D'ailleurs, à l'été 2011, SNC-Lavalin a drôlement déplu à Hydro-Québec en débauchant Normand Béchard, un vieux routier de la société d'État qui dirigeait le chantier de l'Eastmain-1-A-Sarcelle-Rupert, à la baie James. M. Béchard gère aujourd'hui le projet Muskrat Falls chez SNC.

Il faut dire que, pour la multinationale québécoise, le contrat terre-neuvien s'annonce lucratif: il est évalué à 60 millions pour l'ingénierie, ce à quoi s'ajoute la gestion du projet.

En écartant SNC-Lavalin, Hydro se retrouve dans une situation particulière. Pendant plusieurs années, trois firmes se sont partagé les contrats de conception des grands barrages: SNC, RSW et Tecsult. Or, RSW et Tecsult ont toutes deux été absorbées par Aecom au cours des dernières années, de sorte qu'il ne reste, du moins pour l'instant, qu'un seul acteur dans le secteur.

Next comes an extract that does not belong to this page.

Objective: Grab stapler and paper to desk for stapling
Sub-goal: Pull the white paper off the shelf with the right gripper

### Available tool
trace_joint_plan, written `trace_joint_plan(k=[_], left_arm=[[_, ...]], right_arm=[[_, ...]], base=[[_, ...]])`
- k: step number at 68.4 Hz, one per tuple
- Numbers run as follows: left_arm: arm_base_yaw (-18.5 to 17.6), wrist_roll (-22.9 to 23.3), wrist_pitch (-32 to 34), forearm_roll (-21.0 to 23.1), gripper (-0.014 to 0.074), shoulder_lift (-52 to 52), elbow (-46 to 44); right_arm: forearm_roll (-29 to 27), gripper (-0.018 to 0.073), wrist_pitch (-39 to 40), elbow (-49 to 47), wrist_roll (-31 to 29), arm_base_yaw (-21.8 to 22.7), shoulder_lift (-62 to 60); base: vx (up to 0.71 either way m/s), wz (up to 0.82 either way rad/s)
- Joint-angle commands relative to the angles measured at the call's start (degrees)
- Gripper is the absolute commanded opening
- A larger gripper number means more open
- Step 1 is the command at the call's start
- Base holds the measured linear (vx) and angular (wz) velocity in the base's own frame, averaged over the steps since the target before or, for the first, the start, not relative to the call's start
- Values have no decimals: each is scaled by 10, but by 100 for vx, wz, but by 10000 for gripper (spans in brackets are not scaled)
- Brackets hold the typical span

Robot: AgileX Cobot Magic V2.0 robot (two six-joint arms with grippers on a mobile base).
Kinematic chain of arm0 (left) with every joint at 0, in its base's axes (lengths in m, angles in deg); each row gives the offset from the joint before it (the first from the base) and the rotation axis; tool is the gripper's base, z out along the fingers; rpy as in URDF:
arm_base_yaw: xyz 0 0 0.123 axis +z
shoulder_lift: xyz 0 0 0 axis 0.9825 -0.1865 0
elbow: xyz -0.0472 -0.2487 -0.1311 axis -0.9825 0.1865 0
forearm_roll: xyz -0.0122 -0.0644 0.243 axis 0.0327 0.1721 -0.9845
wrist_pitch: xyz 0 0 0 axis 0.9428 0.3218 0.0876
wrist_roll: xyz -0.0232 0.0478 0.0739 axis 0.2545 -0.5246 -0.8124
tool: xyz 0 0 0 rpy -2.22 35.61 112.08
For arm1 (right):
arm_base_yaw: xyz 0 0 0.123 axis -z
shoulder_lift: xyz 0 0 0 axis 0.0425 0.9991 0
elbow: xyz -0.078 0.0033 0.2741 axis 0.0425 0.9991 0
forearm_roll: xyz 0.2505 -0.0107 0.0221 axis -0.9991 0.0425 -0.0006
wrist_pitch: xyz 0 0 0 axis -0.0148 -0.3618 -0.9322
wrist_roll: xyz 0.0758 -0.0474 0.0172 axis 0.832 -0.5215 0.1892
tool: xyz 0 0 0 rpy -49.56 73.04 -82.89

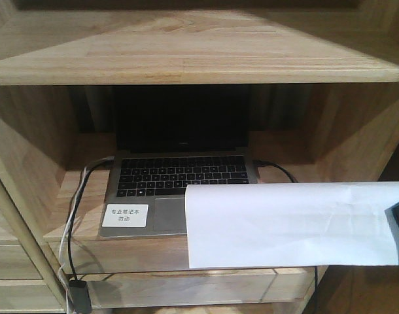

«C'est clair que c'est toujours utile d'avoir plus qu'une firme dans le système», note Roger Warren, cofondateur de RSW, aujourd'hui retraité. Il fait toutefois remarquer que les firmes ont bien peu de marge de manoeuvre pour négocier la valeur des contrats avec Hydro.

«Hydro-Québec fixe le nombre d'heures travaillées en fonction de son expérience, et la rémunération des ingénieurs est régie par une entente négociée avec l'Association des ingénieurs-conseils du Québec», a indiqué à cet effet Mme Deveault.

Leslie Quinton, porte-parole de SNC-Lavalin, n'a pas voulu commenter le dossier directement.

«Nous entretenons une relation très proche d'Hydro-Québec depuis des années, a-t-elle écrit dans un courriel. Nous avons été touchés par l'accueil généreux que [le nouveau PDG] Bob Card a eu lors de son arrivée chez SNC-Lavalin par la haute direction d'Hydro-Québec.»

Rappelons que SNC a récemment été placé sur la liste noire de la Banque mondiale et de l'Agence canadienne de développement international (ACDI) en raison d'une affaire de corruption au Bangladesh.